Amazing what a little air can do!

Well, the last few weeks have been super busy and we have a lot of blog posts to get uploaded once we have any actual Internet. Unfortunately WiFi is sparse and cellular sometimes works and sometimes does not. This post is being uploaded via satellite just so we can get something going.

While we were in Alaska and even a bit before I noticed that the alternator output fluctuates largely–outputting 100%, then 50%, then 100% again, etc. At the time I thought that it was normal, that the regulator reduces the power periodically as a way to help it monitor the charging progress. Over the last couple months however I came to realize that it can’t be normal, and in fact we have been getting very little charge into the batteries due to this constant fluctuation. I started monitoring the regulator’s display regularly to see if there was anything I could diagnose, and I tightened all the connections on the alternator finding the positive cable to be slightly loose.

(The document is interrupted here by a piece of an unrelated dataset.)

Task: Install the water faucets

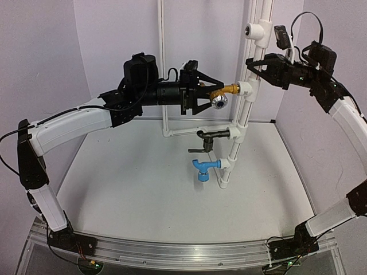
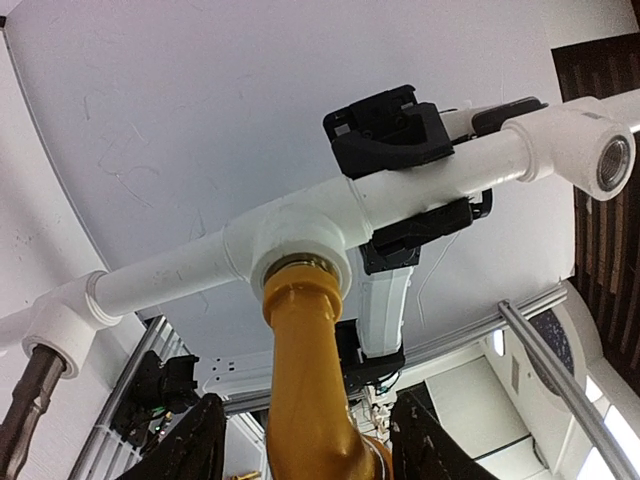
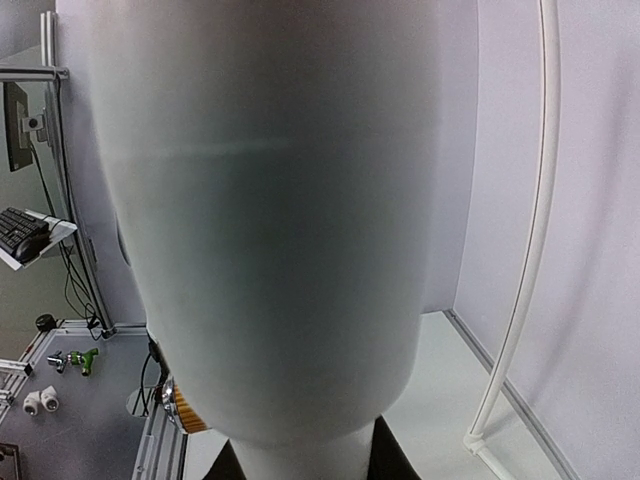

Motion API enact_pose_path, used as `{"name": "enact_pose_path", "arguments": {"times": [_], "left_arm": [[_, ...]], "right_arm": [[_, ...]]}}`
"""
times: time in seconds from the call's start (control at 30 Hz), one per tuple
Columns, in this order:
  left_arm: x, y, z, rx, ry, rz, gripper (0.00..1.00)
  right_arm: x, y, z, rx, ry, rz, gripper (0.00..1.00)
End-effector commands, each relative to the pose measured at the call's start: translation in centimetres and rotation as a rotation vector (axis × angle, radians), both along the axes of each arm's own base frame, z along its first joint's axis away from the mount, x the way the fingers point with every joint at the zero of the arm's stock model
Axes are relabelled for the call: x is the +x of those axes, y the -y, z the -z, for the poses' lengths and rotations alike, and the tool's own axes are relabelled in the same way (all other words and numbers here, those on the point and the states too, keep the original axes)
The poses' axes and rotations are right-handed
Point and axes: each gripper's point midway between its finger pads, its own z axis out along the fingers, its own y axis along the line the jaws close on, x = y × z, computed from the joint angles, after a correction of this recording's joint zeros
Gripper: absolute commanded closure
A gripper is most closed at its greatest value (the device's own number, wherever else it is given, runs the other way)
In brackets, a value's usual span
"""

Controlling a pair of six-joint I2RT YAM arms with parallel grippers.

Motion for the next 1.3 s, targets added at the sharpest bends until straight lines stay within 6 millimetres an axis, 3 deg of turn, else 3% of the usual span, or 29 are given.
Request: {"name": "enact_pose_path", "arguments": {"times": [0.0, 0.13, 0.27, 0.37, 0.57, 0.67, 0.8, 0.87, 1.07, 1.27], "left_arm": [[-1.1, 0.2, -2.0, -0.044, 0.130, 0.069, 0.46], [-1.1, 0.4, -1.6, -0.025, 0.189, 0.072, 0.52], [-0.6, -0.5, -1.5, 0.027, 0.376, -0.014, 0.58], [0.1, -1.5, -1.5, 0.076, 0.583, -0.096, 0.59], [0.3, -3.4, -1.4, 0.154, 1.206, -0.183, 0.55], [0.6, -3.4, -1.0, 0.201, 1.372, -0.168, 0.55], [0.3, -2.9, -0.2, 0.208, 1.451, -0.104, 0.55], [0.0, -2.6, -0.1, 0.188, 1.425, -0.092, 0.50], [-0.8, -2.7, -0.9, 0.141, 1.303, -0.072, 0.25], [-0.5, -2.1, -0.9, 0.137, 1.233, -0.072, 0.20]], "right_arm": [[0.9, -0.3, 4.8, -0.058, -0.354, -0.002, 1.00], [0.9, -0.3, 4.8, -0.058, -0.355, -0.005, 1.00], [0.9, -0.3, 4.9, -0.059, -0.358, -0.009, 1.00], [0.8, -0.4, 4.9, -0.059, -0.362, -0.014, 1.00], [0.6, -0.4, 4.9, -0.060, -0.365, -0.019, 1.00], [0.6, -0.3, 4.9, -0.059, -0.366, -0.019, 1.00], [0.6, -0.3, 4.8, -0.058, -0.372, -0.017, 1.00], [0.6, -0.3, 4.7, -0.057, -0.370, -0.013, 1.00], [0.7, -0.3, 4.7, -0.056, -0.369, -0.005, 1.00], [0.8, -0.3, 4.9, -0.058, -0.376, -0.004, 1.00]]}}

The main thing I discovered through this close monitoring is that the alternator is running hot. Not just a bit hot, but HOT–over 100 degrees celsius. After just a little bit of motoring, the regulator indicated that the alternator temperature was 108C which is above the alarm limit of 107C set in the regulator. I check the belt tension (OK) and all of the settings (all OK) to no avail. I did find out that the temperature sensor was connected to the incorrect input on the regulator. We have a high output Balmar alternator and regulator setup, and our regulator supports two alternators, including temperature sensors for both. We have only one alternator and found that the temperature sensor for our one alternator was connected to the input for the second alternator rather than the first. I assume (though I have not confirmed) that the regulator will detune the alternator gradually based on it’s temperature, but that it wouldn’t be doing that for our alternator since the temperature data it is getting is intended for the second alternator that doesn’t exist. I corrected this when I checked the belt tension.

I shot an email to Balmar support about the issue and their reply indicated that the alternator is working too hard due to the size of our battery bank. Basically that when we increased the size of our battery bank, the alternator we have is no longer sized appropriately. They recommend that the alternator amperage to be at least 25% of the AH capacity of the bank. Since our battery bank is 600ah, the alternator should be at least 150amps, ours is only 100amps. Understanding that buying a $1500 alternator in Mexico is both challenging and expensive so Balmar also suggested that I find a way to get more air moving over the alternator while the engine is running.

Sitting on an anchor made it difficult to solve immediately but I did try setting the alternator to run at only 75% of it’s maximum. Unfortunately, as we motored the next day it didn’t seem to reduce the power output that much, nor did it reduce the temperature of the alternator, consistently hitting 107c still.

Luckily we finally made it to a city and I was able to pick up a 12v fan. I went with the 3″ version of the Rule 4″ In-line blower that already vents the engine compartment (which I replaced in October after realizing that it had not worked in the entire 3+ years we’ve had the boat). I mounted the 3″ fan on the side wall of the engine compartment blowing down directly onto the alternator. It is powered directly off of the alternator output connections but I added a relay to the circuit which is controlled by the power to the other fan. With this setup, the new fan only runs when the other fan is on, which is basically anytime the engine key is on.

With the new fan, I reconfigured the regulator for full output and monitored it while motoring several times. The alternator now stays under 100C, generally in the mid-80s celsius and the output power now stays at 80-90% amps without fluctuating to 50% any more. The last few times we’ve motored we have actually been able to fully charge the batteries, something that the engine has not been able to do for months.

I don’t really like the mounting, and I may try to put some sort of vibration isolating feet on it, since I can feel the fan vibration in the bulkhead outside the engine compartment, but in the meantime, one problem solved!